[Recorded data]
:::::

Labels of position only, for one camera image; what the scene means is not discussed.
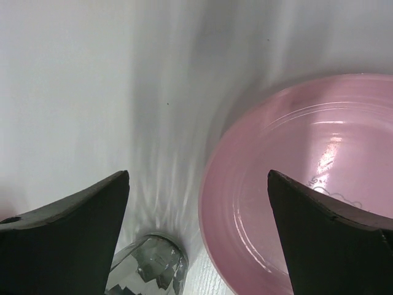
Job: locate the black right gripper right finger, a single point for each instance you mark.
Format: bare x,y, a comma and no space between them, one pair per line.
330,247

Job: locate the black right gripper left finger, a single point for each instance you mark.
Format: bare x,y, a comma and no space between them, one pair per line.
67,246

:::::

> Description of the task: Find the lines in the data that include "right", then copy each of them.

> Finished exercise:
Job: locate the black right gripper right finger, a single point for each instance you mark.
Job: locate the black right gripper left finger, a single point for each instance you mark.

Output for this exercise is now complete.